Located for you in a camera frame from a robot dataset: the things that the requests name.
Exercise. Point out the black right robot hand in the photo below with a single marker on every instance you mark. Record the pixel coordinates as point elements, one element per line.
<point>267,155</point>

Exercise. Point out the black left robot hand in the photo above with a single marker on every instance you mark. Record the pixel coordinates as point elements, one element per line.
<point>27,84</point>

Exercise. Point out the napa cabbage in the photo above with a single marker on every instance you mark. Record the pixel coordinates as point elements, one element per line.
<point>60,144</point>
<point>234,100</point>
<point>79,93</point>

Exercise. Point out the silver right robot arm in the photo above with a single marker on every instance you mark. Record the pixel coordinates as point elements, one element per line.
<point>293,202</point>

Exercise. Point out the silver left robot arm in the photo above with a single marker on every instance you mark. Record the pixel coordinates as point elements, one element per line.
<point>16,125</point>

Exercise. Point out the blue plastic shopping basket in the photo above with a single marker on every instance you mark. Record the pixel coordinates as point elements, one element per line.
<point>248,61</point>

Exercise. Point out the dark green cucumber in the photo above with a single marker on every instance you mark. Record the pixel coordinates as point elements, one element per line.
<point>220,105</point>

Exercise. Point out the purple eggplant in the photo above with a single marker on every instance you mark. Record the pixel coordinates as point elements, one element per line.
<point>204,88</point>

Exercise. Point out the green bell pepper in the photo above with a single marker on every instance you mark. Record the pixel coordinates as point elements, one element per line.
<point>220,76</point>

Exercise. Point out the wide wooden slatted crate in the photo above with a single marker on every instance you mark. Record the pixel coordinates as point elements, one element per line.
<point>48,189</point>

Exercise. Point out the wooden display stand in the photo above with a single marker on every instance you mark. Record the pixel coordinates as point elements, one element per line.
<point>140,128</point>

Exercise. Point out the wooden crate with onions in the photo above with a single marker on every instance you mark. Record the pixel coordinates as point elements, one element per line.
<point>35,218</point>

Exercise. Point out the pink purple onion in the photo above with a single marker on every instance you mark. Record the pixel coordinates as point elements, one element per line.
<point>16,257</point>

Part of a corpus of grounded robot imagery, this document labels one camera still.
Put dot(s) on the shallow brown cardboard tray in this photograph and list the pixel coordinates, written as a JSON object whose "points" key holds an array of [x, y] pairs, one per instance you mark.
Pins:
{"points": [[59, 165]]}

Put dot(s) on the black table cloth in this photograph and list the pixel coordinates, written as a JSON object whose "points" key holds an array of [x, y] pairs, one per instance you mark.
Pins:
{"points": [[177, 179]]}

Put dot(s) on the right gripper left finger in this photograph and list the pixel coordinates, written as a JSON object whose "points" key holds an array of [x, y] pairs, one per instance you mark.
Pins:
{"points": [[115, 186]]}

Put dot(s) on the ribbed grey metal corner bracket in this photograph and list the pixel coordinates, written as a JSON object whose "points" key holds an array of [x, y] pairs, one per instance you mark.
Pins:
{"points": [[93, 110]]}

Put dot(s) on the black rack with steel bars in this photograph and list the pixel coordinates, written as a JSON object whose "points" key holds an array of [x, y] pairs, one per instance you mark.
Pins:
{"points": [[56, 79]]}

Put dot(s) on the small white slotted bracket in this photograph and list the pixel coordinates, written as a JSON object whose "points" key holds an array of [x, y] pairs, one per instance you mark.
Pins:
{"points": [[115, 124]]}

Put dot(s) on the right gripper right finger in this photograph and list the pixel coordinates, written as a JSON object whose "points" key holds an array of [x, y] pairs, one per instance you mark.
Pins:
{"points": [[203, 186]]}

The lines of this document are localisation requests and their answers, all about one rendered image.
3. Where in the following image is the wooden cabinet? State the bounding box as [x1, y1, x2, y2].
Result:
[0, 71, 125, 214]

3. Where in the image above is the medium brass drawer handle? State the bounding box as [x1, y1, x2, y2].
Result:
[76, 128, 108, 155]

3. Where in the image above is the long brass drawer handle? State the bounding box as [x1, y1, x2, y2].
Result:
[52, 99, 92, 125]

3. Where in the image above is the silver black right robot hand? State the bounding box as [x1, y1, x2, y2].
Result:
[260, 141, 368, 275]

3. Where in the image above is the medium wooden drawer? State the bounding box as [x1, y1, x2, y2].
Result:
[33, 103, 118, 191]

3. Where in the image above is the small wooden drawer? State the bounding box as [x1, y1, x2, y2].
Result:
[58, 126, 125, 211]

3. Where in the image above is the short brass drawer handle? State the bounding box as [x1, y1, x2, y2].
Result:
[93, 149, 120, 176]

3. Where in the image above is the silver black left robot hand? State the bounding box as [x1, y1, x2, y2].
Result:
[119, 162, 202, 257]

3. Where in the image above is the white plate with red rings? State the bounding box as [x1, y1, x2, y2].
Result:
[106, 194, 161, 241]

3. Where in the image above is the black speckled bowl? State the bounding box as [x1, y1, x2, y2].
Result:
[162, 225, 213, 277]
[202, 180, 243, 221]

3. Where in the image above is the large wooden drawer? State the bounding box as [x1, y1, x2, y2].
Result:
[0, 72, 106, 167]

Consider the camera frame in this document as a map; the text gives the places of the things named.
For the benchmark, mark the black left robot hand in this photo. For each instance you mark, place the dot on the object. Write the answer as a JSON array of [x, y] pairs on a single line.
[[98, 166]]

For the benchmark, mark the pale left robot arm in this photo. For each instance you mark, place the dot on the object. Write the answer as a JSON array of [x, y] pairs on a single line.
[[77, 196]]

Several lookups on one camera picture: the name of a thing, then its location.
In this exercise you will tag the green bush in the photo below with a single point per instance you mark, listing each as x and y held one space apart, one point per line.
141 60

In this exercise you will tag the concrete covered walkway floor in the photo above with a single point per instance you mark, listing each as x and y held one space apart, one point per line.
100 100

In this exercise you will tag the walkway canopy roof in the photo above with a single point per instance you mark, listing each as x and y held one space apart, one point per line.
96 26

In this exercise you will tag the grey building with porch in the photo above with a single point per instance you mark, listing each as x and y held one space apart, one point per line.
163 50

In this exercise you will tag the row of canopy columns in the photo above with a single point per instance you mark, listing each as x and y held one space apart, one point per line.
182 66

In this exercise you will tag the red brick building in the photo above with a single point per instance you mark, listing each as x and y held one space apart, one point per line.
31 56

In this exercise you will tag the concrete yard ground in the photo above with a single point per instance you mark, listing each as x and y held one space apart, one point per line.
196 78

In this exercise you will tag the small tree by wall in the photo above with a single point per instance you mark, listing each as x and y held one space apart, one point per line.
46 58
────
## Task objective
Word for word, restate only the lines from the one containing "In this exercise you will tag the green" through the last line of the entries, with both ends kept.

## Answer section
In this exercise you will tag the green bush in the photo below with a single point per instance you mark, listing each as x and y held one space apart, one point per line.
141 60

In this exercise you will tag the concrete covered walkway floor in the photo above with a single point per instance you mark, listing each as x and y held one space apart, one point per line.
100 100

In this exercise you will tag the walkway canopy roof in the photo above with a single point per instance you mark, listing each as x and y held one space apart, one point per line.
96 26

In this exercise you will tag the grey building with porch in the photo above with a single point per instance you mark, listing each as x and y held one space apart, one point per line.
163 50

In this exercise you will tag the row of canopy columns in the photo above with a single point per instance you mark, listing each as x and y held one space apart, one point per line.
182 66

In this exercise you will tag the red brick building in the photo above with a single point per instance you mark, listing each as x and y held one space apart, one point per line.
31 56

In this exercise you will tag the concrete yard ground in the photo above with a single point per instance you mark, listing each as x and y held one space apart, one point per line.
196 78

In this exercise you will tag the small tree by wall in the photo above with a single point per instance you mark, listing each as x and y held one space apart, one point per line.
46 58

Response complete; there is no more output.